**Prompt**
Look through the listing and report every line that has "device" in it.

**Material to process**
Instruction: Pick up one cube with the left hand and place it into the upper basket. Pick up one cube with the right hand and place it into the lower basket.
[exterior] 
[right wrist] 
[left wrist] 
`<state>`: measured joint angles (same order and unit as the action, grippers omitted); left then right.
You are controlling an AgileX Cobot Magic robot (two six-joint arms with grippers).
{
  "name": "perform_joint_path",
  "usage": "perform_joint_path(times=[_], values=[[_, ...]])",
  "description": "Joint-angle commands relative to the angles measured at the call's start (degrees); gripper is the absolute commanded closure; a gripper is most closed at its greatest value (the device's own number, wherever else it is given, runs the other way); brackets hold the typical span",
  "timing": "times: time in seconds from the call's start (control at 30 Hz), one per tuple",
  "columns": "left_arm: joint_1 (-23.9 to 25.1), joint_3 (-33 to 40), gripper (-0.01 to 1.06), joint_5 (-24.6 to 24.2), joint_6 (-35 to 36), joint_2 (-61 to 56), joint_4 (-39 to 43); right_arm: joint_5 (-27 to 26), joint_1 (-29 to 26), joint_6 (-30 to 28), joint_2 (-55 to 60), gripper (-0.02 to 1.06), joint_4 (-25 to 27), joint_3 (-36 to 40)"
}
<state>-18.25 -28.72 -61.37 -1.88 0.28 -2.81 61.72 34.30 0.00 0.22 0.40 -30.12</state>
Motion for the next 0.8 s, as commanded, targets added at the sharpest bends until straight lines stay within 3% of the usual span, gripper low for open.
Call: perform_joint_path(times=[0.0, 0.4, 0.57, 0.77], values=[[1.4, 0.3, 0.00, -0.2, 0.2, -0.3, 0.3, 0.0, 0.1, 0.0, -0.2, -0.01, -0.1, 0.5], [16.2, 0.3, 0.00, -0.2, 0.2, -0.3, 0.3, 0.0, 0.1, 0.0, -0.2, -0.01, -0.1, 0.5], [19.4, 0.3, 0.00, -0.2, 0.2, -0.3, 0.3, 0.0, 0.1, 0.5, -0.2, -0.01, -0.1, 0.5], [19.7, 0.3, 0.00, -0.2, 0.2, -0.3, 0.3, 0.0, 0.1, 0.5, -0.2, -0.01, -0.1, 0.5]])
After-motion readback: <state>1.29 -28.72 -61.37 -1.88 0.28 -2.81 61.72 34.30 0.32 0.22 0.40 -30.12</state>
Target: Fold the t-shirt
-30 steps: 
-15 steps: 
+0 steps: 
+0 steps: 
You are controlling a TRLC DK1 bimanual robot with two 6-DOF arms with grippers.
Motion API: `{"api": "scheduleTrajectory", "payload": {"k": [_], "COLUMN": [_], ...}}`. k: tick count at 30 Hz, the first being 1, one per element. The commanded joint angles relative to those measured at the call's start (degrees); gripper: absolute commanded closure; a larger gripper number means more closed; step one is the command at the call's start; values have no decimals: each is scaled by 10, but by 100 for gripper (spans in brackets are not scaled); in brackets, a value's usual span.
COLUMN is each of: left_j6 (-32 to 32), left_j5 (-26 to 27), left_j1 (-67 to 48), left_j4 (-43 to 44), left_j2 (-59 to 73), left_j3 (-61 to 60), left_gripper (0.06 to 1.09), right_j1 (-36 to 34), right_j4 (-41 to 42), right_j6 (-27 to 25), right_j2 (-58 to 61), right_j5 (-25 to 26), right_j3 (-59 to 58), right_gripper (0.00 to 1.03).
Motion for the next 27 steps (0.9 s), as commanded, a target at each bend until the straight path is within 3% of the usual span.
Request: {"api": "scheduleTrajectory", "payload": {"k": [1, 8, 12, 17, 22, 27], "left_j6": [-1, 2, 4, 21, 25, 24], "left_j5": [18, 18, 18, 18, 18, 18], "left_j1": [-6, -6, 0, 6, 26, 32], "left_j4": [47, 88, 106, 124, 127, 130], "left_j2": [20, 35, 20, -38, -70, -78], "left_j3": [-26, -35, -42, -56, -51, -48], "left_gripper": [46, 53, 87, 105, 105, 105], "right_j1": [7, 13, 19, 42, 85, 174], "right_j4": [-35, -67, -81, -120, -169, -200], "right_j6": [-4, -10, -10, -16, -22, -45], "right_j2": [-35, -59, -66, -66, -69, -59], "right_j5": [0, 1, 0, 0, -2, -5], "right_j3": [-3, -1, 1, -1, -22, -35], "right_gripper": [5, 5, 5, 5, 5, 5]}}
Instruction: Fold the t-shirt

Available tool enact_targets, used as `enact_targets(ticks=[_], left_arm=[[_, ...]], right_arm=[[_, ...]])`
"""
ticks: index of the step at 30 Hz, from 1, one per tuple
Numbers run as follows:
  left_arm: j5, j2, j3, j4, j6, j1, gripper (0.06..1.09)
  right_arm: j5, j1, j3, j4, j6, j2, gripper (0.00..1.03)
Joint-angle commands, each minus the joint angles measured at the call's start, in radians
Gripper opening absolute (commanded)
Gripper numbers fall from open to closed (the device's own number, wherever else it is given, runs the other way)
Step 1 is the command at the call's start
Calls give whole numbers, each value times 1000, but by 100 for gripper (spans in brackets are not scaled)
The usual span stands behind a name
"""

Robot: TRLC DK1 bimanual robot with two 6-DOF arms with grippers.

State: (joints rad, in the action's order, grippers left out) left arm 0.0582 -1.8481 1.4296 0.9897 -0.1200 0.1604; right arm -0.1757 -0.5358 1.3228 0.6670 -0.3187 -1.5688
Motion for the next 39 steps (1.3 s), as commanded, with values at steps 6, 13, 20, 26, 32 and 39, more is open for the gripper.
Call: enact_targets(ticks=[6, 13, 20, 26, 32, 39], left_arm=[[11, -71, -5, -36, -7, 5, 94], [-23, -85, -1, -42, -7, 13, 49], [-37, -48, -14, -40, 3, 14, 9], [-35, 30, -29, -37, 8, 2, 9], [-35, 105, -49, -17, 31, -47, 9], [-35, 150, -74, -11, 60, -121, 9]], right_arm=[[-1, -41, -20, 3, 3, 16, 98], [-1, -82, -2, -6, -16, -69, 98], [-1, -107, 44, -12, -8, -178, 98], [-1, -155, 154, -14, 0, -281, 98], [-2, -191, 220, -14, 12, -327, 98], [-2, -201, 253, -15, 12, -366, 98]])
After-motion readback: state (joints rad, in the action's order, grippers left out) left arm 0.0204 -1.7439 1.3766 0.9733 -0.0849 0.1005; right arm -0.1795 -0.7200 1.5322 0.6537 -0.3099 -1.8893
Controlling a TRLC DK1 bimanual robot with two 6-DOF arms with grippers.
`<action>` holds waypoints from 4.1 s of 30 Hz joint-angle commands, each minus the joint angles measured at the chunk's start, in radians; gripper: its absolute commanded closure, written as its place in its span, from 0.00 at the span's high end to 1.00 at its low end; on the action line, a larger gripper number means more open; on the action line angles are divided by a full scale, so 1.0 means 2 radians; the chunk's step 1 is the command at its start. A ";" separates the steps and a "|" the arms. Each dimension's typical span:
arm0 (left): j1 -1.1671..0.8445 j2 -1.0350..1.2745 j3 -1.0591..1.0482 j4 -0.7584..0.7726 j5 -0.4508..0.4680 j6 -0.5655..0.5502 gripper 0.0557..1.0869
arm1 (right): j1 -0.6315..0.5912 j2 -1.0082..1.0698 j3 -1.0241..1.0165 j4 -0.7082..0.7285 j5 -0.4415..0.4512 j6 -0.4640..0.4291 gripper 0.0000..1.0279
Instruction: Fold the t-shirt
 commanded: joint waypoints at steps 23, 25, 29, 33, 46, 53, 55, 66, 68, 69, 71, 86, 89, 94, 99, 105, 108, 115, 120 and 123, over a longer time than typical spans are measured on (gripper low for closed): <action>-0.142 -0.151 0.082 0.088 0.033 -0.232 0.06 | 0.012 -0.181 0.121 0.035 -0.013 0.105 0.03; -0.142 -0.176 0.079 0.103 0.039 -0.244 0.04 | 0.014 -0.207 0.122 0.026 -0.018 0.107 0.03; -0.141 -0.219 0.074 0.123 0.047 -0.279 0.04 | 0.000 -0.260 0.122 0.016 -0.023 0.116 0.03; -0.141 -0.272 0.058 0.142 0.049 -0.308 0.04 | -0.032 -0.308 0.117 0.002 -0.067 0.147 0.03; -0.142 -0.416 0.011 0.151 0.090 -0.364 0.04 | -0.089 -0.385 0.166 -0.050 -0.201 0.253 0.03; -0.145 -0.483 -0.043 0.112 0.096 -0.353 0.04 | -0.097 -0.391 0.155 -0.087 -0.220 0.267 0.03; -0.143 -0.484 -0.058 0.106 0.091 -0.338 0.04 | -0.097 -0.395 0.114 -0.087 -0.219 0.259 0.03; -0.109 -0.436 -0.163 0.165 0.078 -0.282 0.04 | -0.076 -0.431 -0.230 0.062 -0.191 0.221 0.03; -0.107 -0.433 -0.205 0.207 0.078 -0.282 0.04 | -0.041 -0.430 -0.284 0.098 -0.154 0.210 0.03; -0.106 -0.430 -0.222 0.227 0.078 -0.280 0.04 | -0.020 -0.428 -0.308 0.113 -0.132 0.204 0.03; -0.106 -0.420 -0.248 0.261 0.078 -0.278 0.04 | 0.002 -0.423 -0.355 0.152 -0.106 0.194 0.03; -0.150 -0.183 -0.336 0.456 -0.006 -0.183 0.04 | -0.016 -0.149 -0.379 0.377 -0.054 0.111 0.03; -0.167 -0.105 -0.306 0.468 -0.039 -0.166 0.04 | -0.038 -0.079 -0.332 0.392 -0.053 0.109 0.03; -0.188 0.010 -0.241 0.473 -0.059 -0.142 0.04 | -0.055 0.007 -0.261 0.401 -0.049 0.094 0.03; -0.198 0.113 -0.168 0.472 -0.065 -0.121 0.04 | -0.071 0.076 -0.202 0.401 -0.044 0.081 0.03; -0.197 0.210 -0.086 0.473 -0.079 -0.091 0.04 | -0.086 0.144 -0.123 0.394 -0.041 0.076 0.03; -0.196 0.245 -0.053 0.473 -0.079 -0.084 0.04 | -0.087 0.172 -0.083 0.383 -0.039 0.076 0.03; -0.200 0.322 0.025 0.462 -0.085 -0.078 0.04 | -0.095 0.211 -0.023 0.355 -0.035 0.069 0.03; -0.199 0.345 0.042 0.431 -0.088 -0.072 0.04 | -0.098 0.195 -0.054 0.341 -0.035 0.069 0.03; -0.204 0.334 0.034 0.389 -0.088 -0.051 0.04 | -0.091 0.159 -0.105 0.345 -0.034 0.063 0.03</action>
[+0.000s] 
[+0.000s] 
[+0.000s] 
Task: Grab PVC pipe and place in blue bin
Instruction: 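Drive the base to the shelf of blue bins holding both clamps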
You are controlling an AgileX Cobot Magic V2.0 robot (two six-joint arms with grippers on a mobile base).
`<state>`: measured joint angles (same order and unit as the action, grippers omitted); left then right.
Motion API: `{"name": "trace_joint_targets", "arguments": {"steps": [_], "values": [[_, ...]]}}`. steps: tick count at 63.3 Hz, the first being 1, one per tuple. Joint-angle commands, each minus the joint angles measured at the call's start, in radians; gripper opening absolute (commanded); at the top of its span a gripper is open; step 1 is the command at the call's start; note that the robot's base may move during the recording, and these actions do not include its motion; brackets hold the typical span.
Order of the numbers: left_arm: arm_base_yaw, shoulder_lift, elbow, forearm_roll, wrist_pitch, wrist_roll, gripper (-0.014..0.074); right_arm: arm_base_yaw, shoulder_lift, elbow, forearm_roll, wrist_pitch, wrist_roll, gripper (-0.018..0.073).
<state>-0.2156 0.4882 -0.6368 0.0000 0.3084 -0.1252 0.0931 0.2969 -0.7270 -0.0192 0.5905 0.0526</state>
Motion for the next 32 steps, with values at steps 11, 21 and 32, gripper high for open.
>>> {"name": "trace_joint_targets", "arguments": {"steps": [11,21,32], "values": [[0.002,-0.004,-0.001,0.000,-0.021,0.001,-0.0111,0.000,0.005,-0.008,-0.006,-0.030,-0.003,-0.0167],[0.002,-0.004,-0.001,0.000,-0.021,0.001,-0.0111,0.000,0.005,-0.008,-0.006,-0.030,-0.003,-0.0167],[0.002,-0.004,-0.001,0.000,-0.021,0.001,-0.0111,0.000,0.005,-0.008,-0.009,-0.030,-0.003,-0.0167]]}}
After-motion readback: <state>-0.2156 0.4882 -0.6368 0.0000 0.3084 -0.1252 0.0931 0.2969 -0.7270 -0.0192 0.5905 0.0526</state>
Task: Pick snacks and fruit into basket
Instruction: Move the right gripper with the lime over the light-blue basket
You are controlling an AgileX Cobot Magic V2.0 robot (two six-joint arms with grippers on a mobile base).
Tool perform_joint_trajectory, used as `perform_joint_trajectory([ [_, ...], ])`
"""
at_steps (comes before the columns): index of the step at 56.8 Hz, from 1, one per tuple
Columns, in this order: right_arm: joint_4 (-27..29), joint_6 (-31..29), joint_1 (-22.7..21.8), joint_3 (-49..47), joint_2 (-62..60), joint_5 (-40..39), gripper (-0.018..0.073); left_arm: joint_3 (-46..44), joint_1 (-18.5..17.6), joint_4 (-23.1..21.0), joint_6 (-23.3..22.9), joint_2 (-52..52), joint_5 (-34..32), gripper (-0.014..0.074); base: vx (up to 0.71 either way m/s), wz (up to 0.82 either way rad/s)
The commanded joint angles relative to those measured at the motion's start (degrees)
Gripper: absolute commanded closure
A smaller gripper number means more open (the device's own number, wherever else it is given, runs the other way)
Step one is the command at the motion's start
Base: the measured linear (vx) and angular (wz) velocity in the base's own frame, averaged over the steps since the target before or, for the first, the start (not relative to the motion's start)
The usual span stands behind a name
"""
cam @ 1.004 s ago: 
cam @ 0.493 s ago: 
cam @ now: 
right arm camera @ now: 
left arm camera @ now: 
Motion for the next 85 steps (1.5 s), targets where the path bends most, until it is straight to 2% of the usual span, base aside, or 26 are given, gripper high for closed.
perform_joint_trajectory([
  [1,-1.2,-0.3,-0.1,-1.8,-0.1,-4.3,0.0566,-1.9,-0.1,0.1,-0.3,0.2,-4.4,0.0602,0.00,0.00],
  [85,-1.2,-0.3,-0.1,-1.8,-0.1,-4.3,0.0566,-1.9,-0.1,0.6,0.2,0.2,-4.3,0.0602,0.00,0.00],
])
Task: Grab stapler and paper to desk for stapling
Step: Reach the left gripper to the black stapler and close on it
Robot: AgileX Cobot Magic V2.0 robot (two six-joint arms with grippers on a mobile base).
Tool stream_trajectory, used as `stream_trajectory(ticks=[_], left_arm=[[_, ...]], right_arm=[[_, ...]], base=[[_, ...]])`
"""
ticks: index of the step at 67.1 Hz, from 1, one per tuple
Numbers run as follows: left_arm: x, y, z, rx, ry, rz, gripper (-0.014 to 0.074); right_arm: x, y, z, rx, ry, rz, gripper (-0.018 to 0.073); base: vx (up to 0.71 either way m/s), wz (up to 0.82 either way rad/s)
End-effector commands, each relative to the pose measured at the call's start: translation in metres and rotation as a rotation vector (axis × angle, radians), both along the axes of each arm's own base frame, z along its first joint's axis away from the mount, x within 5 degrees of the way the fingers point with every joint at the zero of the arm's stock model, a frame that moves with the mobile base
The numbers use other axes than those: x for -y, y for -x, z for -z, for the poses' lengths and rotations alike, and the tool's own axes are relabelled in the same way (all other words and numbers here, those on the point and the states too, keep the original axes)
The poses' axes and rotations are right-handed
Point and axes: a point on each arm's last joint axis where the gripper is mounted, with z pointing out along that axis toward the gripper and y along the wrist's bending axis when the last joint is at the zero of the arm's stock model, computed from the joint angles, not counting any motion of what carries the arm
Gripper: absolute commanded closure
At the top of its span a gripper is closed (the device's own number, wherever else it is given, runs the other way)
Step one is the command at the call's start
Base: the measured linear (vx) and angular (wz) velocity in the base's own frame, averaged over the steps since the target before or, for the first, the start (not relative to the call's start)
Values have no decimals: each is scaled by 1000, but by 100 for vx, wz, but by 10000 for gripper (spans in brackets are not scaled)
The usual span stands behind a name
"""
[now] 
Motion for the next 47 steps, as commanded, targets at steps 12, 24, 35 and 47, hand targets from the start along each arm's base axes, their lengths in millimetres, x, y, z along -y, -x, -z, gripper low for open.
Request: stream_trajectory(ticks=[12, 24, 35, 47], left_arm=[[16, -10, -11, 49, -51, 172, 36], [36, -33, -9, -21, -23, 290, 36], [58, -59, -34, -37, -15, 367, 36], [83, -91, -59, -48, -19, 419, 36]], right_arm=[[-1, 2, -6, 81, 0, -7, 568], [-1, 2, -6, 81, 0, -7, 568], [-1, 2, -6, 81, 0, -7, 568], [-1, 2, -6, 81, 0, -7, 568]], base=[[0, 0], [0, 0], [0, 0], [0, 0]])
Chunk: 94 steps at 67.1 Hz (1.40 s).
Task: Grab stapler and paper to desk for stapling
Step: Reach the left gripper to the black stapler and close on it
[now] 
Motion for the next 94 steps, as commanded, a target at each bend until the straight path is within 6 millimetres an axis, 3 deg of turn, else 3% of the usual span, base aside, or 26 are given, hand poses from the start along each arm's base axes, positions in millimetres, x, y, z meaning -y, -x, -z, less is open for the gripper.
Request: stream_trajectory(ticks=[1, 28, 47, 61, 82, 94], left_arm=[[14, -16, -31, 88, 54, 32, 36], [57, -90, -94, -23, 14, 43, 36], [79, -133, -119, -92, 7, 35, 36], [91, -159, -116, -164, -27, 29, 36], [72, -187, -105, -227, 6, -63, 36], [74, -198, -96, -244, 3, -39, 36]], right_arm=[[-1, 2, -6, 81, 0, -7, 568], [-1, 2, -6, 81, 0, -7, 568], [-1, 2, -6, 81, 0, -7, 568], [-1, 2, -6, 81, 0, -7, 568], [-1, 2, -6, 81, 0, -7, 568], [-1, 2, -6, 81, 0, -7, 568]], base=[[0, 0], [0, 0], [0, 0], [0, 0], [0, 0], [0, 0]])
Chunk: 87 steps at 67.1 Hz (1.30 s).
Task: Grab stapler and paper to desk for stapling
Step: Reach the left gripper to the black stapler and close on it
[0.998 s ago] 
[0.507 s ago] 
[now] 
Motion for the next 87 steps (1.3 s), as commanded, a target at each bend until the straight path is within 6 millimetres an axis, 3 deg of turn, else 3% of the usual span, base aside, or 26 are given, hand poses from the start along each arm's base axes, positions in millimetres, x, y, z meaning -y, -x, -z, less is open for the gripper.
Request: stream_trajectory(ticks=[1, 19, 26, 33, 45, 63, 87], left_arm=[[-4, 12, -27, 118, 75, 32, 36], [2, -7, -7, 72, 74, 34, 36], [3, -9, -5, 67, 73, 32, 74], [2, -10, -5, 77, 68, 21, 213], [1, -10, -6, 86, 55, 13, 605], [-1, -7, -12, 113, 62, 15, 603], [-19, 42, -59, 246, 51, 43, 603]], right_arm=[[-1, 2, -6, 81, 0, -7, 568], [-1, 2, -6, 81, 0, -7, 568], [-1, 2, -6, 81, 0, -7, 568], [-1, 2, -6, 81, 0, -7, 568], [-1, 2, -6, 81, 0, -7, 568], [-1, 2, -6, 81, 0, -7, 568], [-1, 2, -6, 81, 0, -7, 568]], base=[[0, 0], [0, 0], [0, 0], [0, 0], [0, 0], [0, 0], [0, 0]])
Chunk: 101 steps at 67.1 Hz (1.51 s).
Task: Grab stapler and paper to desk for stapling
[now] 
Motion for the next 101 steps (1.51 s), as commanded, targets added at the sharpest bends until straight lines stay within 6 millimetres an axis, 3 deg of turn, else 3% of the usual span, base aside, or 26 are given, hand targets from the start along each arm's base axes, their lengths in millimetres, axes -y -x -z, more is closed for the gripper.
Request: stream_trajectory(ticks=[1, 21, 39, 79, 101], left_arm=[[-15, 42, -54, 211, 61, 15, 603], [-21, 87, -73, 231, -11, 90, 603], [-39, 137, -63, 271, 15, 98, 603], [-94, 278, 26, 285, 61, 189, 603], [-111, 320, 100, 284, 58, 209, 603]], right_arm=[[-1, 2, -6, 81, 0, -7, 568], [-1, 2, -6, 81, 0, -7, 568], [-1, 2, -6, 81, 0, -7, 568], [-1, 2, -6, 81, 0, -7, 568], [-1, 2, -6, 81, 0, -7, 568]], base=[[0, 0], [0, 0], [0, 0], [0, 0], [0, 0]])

**Solution for this exercise**
  "description": "Joint-angle commands relative to the angles measured at the call's start (degrees); gripper is the absolute commanded closure; a gripper is most closed at its greatest value (the device's own number, wherever else it is given, runs the other way); brackets hold the typical span",
Gripper numbers fall from open to closed (the device's own number, wherever else it is given, runs the other way)
A smaller gripper number means more open (the device's own number, wherever else it is given, runs the other way)
At the top of its span a gripper is closed (the device's own number, wherever else it is given, runs the other way)

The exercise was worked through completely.